Task objective: Each record is to be transcribed exactly.

Records to use:
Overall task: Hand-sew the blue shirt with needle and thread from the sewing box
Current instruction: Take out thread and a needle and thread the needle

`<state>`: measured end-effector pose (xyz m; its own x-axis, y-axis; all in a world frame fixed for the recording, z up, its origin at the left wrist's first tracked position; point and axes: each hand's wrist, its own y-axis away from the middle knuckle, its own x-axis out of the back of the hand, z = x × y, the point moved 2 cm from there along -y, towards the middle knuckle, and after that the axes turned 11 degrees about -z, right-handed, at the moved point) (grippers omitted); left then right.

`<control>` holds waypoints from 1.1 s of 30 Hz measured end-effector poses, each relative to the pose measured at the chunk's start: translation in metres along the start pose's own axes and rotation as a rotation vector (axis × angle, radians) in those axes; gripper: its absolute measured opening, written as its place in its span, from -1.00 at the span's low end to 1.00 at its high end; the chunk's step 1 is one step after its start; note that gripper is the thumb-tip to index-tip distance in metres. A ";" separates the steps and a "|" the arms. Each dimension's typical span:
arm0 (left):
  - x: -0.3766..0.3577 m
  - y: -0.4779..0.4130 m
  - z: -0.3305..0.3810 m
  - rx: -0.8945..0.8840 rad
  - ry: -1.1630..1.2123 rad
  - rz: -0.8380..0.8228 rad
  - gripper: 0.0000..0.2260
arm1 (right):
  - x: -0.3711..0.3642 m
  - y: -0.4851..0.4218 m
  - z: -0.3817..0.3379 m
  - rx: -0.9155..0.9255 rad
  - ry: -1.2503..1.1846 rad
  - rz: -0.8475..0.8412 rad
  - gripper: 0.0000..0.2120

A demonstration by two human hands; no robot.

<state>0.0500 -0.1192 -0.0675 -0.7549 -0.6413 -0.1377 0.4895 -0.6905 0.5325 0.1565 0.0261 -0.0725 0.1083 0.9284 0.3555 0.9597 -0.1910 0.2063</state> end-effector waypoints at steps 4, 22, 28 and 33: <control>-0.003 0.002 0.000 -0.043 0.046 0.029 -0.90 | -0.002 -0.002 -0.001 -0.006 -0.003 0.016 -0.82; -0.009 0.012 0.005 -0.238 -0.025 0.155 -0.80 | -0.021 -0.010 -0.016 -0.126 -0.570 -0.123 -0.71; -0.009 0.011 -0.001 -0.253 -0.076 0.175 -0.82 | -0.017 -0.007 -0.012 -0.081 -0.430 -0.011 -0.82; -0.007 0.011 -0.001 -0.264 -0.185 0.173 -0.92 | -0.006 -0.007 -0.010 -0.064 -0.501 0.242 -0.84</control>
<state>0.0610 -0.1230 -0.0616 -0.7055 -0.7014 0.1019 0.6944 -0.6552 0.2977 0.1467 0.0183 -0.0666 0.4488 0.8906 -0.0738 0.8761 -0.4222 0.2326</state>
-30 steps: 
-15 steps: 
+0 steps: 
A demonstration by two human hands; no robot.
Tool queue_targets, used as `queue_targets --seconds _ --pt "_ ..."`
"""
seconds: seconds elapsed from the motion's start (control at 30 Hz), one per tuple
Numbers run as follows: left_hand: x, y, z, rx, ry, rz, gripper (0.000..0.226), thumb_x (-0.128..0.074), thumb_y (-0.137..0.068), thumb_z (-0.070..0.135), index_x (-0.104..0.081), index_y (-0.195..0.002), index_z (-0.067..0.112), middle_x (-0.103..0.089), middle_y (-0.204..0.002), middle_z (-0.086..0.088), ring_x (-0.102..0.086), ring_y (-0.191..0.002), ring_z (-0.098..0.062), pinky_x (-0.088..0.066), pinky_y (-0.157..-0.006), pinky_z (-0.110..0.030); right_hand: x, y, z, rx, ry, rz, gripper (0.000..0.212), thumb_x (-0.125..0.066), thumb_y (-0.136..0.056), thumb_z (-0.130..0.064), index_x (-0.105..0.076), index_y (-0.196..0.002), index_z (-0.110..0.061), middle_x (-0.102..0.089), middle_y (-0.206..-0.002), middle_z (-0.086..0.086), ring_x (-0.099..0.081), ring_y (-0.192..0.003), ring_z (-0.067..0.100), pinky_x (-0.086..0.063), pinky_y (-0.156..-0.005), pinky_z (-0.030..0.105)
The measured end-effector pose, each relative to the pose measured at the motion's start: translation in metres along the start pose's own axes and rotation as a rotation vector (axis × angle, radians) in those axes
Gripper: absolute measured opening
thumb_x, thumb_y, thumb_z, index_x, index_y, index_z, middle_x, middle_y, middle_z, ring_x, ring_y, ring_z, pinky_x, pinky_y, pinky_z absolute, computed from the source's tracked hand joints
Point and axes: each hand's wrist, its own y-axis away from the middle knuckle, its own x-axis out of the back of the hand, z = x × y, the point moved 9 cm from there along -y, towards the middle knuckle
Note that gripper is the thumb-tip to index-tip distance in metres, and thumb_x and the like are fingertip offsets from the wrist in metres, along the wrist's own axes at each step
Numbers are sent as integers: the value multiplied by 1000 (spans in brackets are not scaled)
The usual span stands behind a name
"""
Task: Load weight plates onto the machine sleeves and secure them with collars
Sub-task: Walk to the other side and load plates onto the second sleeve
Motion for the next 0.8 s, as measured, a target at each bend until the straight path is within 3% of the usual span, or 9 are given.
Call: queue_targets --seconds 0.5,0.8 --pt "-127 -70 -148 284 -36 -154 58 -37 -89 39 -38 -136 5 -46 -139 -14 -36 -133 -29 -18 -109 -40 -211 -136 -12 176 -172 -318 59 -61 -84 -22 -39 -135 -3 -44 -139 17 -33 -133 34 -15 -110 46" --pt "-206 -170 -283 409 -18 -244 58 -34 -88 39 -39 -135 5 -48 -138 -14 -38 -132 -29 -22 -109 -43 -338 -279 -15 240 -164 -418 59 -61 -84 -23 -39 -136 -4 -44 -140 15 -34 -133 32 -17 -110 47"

Solution below:
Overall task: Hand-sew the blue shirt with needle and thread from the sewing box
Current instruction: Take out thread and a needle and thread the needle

`<state>`: measured end-effector pose (xyz m; its own x-axis, y-axis; all in a world frame fixed for the recording, z up, its origin at the left wrist's first tracked position; point and axes: each hand's wrist, its own y-axis away from the middle knuckle, its own x-axis out of the back of the hand, z = x × y, the point moved 2 cm from there along -y, towards the middle knuckle, and after that the axes turned 11 degrees about -z, right-handed, at the moved point) (grippers omitted); left then right.

`<control>` holds waypoints from 1.1 s of 30 Hz measured end-effector poses, each relative to the pose measured at the chunk's start: translation in metres along the start pose's own axes and rotation as a rotation vector (axis × angle, radians) in those axes; gripper: its absolute measured opening, written as its place in its span, from -1.00 at the span's low end to 1.00 at its high end; the chunk's step 1 is one step after its start; note that gripper is the thumb-tip to index-tip distance in metres. A ";" separates the steps and a "|" the arms. Each dimension's typical span:
arm0 (left):
  - x: -0.3766..0.3577 m
  - y: -0.4779..0.4130 m
  - z: -0.3305..0.3810 m
  - rx: -0.8945..0.8840 rad
  - ry: -1.1630..1.2123 rad
  - rz: -0.8380..0.8228 rad
  - gripper: 0.0000..0.2260
arm1 (right):
  - x: -0.3711..0.3642 m
  - y: -0.4851..0.4218 m
  - z: -0.3817..0.3379 m
  - rx: -0.9155..0.9255 rad
  - ry: -1.2503..1.1846 rad
  - rz: -0.8475..0.8412 rad
  - gripper: 0.0000..0.2120

A demonstration by two human hands; no robot.

<state>0.0500 -0.1192 -0.0675 -0.7549 -0.6413 -0.1377 0.4895 -0.6905 0.5325 0.1565 0.0261 -0.0725 0.1083 0.9284 0.3555 0.9597 -0.1910 0.2063</state> end-effector waypoints at steps 4, 22, 28 and 33: <control>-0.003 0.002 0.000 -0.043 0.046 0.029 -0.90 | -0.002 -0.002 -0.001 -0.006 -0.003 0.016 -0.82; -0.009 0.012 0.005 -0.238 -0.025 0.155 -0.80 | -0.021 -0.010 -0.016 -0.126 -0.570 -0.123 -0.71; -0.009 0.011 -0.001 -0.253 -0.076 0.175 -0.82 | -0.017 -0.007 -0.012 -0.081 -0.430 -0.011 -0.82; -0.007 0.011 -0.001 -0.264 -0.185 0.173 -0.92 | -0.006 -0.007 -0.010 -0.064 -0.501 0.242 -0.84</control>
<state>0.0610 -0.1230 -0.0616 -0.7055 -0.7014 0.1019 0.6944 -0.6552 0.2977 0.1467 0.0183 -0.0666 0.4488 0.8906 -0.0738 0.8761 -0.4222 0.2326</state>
-30 steps: 
-15 steps: 
+0 steps: 
A demonstration by two human hands; no robot.
Tool queue_targets, used as `queue_targets --seconds _ --pt "_ ..."`
"""
seconds: seconds elapsed from the motion's start (control at 30 Hz), one per tuple
Numbers run as follows: left_hand: x, y, z, rx, ry, rz, gripper (0.000..0.226), thumb_x (-0.128..0.074), thumb_y (-0.137..0.068), thumb_z (-0.070..0.135), index_x (-0.104..0.081), index_y (-0.195..0.002), index_z (-0.067..0.112), middle_x (-0.103..0.089), middle_y (-0.204..0.002), middle_z (-0.086..0.088), ring_x (-0.102..0.086), ring_y (-0.191..0.002), ring_z (-0.098..0.062), pinky_x (-0.088..0.066), pinky_y (-0.157..-0.006), pinky_z (-0.110..0.030); right_hand: x, y, z, rx, ry, rz, gripper (0.000..0.212), thumb_x (-0.125..0.066), thumb_y (-0.136..0.056), thumb_z (-0.130..0.064), index_x (-0.105..0.076), index_y (-0.196..0.002), index_z (-0.110..0.061), middle_x (-0.102..0.089), middle_y (-0.206..-0.002), middle_z (-0.086..0.086), ring_x (-0.099..0.081), ring_y (-0.192..0.003), ring_z (-0.067..0.100), pinky_x (-0.086..0.063), pinky_y (-0.156..-0.005), pinky_z (-0.030..0.105)
The measured end-effector pose, each relative to the pose measured at the motion's start: translation in metres along the start pose's own axes and rotation as a rotation vector (axis × angle, radians) in those axes
Gripper: absolute measured opening
thumb_x, thumb_y, thumb_z, index_x, index_y, index_z, middle_x, middle_y, middle_z, ring_x, ring_y, ring_z, pinky_x, pinky_y, pinky_z absolute, computed from the source's tracked hand joints
Point and axes: each hand's wrist, its own y-axis away from the middle knuckle, its own x-axis out of the back of the hand, z = x × y, the point moved 9 cm from there along -y, towards the middle knuckle
Note that gripper is the thumb-tip to index-tip distance in metres, and thumb_x and the like are fingertip offsets from the wrist in metres, along the wrist's own axes at each step
Numbers are sent as integers: the value multiplied by 1000 (spans in brackets are not scaled)
The usual span stands behind a name
"""
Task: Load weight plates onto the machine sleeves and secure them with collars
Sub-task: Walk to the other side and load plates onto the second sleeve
Motion for the next 0.8 s, as measured, a target at each bend until the straight path is within 3% of the usual span, or 9 are given.
Call: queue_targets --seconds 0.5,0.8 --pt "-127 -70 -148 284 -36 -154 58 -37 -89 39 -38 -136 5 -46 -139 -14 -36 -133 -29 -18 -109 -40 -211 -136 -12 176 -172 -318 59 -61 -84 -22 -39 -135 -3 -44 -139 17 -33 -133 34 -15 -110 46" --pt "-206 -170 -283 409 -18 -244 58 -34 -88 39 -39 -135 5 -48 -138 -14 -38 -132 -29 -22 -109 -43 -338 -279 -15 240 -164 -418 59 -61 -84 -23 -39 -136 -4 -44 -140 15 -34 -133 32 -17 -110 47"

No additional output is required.